The Wuhua dialect is characterized by the pronunciation of several voiced Middle Chinese qu-sheng (fourth Tone) syllables of Moiyen dialect in the Shang-sheng (third Tone). The tone-level of the yin-ping is a rising /13/, /35/ or /24/ instead of the low-level /11/ usually found in Meixian. In Wuhua-concentrated areas of Northern Bao'an and Eastern Dongguan, the same Meixian dialect tone level of the yang-ping is found. Two sets of fricatives and affricates (z, c, s, zh, ch, sh, s / ts’ / s, [ts], [tsh], [s] and [ts], [tsh], [s] and [tʃ ], [tʃh], [ ʃ ]) appear, similar to Mandarin Chinese. The distinctive "y" final is found in the Yuebei (Northern Guangdong) Hakka group and Sichuan group. Retroflexed initials in 知 (Zhi series) “Knowledge”, 曉 (Xiao group) “Dawn”, and part of 溪 (Xi) “Brook”, and poor usage of medials in Grade III and closed finals. Wuhua dialect exhibits “latter-word” tone sandhi. Phonologically, Wuhua showcases a north-south separation while lexically depicting an east- and middle-Guangdong separation, showing similarities to inland and coastal Hakka dialects. Lexically it shows east-west separation in Wuhua, which is quite different from the phonological point of view. Outwardly, lexicons in Wuhua show that the Wuhua dialect is on the diglossia that separates east and middle Guangdong. This way, the lexicons distinguish coast-side dialects from inland ones. The Wuhua dialect is transitional, no matter how it is seen historically or geographically. Overall, the Wuhua Hakka dialect is very similar to the prestige of the Moiyen (Meixian) Hakka dialect.
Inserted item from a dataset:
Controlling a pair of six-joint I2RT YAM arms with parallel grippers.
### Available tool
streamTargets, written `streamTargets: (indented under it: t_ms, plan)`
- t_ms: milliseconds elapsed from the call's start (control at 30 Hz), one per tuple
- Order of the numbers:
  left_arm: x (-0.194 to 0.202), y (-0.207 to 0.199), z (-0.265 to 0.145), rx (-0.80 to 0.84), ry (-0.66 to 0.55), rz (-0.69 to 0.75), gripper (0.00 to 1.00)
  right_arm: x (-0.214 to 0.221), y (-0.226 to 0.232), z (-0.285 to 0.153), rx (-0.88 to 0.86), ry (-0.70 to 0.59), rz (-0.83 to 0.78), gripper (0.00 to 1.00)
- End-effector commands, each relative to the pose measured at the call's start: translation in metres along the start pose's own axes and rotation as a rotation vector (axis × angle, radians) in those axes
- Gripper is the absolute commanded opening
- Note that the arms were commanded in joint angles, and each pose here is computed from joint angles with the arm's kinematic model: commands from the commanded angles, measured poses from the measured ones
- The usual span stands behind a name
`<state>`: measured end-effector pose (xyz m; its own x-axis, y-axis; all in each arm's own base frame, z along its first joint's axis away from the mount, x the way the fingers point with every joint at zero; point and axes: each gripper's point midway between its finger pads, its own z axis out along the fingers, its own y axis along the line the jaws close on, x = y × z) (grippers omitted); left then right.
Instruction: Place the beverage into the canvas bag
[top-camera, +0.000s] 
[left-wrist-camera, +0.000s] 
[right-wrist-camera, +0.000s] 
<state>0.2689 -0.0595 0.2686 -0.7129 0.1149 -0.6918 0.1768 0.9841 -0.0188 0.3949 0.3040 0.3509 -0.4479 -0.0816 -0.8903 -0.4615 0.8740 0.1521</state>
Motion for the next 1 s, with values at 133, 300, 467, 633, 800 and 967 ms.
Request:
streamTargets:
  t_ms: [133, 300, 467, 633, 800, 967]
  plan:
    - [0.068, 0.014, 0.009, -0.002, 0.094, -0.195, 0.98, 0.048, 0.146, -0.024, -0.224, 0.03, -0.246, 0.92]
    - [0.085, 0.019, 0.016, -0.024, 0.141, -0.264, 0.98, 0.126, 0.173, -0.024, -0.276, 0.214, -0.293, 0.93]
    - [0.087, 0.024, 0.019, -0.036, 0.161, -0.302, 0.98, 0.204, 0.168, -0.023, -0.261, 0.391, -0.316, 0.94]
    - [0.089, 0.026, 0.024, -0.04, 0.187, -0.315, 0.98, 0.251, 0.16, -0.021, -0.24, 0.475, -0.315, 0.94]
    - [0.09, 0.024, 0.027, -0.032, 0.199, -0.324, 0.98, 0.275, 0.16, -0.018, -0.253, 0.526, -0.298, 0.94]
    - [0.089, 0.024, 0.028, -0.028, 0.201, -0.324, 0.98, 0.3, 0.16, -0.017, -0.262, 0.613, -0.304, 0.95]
The Wuhua patois merges Yangqu with the Shang tone so that voiced characters of MC departing tones have the Shang tone, not Qu. In addition, the Meixian group has a Yangping tone value of 11, but Wuhua has the value of 13, 35 or 24. Most varieties of Jiaying SubDialect (Tue-Tai) belong to the Meixian patois, but those in northern Guangdong and Sichuan and some dialects in western Guangdong belong to the Wuhua patois.
Wuhua County is located in the upper reaches of the Han River. The southeast border of the county is adjacent to Fengshun, Jiexi, and Lufeng. Heyuan and Zijin are located on the southwest borders. The northwest border is connected to Longchuan and the northeast to Xingning. Due to the resulting language contact, Wuhua is affected by the dialectal assimilation of the surrounding areas.
Wuhua can be found in Wuhua County, Jiexi County, Northern Bao'An (formerly Xin'An (Sin-On), presently called Shenzhen), and Eastern Dongguan. It can also be observed in Yuebei or Northern Guangdong around Shaoguan as well as Sichuan, Tonggu, and Jiangxi.
Taiwan is also home to the Wuhua Hakka people, that migrated from South Wuhua County in the Qing dynasty. Taiwanese Wuhua has observed many changes in its initials, finals, and lexicons. As a result, it shares characteristics with the neighboring Sixian (四縣) and Hailu (海陸) Dialects. The tones remained the same. Minority languages tend to assimilate with their superiors as observed in the Wuhua dialect of Taiwan. The Changle dialect originates in its eponym, the county of Changle (now Wuhua). Currently, speakers of the Yongding and Changle dialects have left their own families. Due to this, there are few dialects that are used in present-day Taiwan, including but not limited to prominent Sixian and Hailu dialects.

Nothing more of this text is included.